THE TASK: Skip all pictures, then copy the lines from the start of the data through the line with "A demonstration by", keeping both ends.

SOURCE DATA:

--------

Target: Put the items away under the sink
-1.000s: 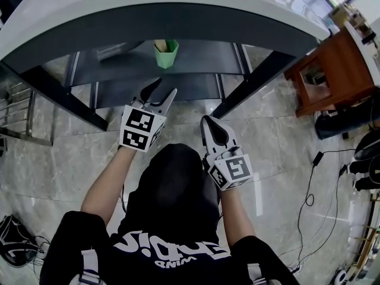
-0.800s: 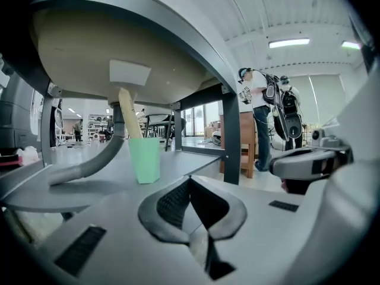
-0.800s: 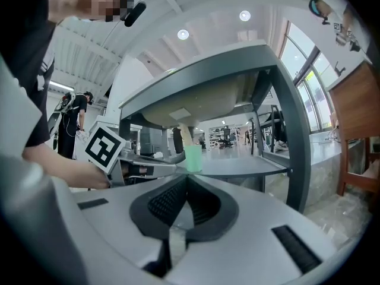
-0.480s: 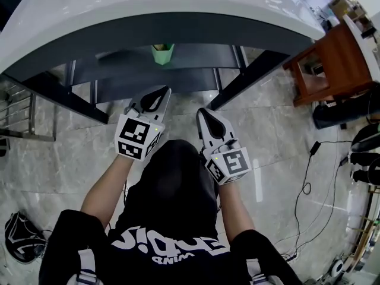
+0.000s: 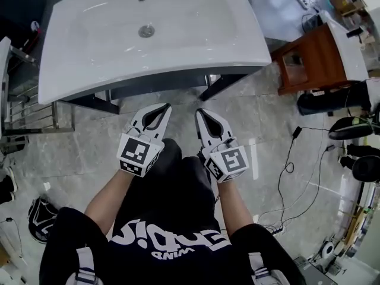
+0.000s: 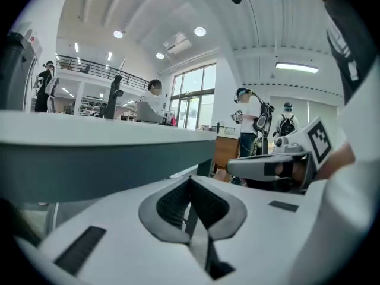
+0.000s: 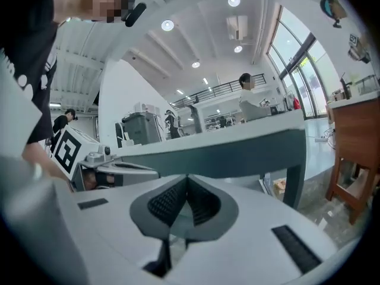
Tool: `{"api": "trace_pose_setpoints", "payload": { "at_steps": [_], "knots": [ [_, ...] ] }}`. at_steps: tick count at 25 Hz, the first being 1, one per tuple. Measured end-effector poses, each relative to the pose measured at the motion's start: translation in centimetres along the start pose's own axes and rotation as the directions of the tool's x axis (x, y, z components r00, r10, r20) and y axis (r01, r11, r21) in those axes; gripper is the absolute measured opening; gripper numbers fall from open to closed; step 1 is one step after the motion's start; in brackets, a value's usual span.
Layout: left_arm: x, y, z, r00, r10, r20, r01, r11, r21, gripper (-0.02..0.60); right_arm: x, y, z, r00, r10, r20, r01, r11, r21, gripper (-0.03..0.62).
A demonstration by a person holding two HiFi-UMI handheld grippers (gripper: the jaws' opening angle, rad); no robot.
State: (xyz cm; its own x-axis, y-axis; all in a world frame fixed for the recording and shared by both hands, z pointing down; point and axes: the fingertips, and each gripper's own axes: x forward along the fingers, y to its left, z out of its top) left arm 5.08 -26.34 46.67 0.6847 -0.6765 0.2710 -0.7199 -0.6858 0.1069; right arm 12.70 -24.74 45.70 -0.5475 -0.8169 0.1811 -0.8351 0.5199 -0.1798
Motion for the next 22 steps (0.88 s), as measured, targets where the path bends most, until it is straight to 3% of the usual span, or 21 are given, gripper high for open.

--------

RESPONSE AREA:
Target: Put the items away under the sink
-1.000s: 
-0.800s: 
-0.800s: 
-0.480s: 
+0.000s: 
+0.000s: 
+0.000s: 
Tool: `{"api": "trace_pose_setpoints", "payload": { "at_steps": [_], "knots": [ [_, ...] ] }}`. at_steps: tick count at 25 Hz, the first being 1, one per tuple. Measured end-effector poses, each relative to the pose measured at the motion's start: translation in centimetres along the start pose's own axes and rotation as the directions of the tool's x axis (x, y, z components r00, r10, r20) and y axis (r01, r11, r21) in those axes; gripper is the absolute measured opening; gripper numbers fall from open to closed; step 1 is one step after the motion's start; in brackets, a value's usual span.
Layout: left_arm: x, y, z, r00, r10, r20, r01, r11, r21, gripper (-0.02..0.60); right_arm: x, y, z, r00, r10, r20, r01, r11, r21, gripper (-0.03..0.62).
A demonstration by a person holding two HiFi-UMI handheld grippers (gripper: the jaws' opening angle, rad); no robot.

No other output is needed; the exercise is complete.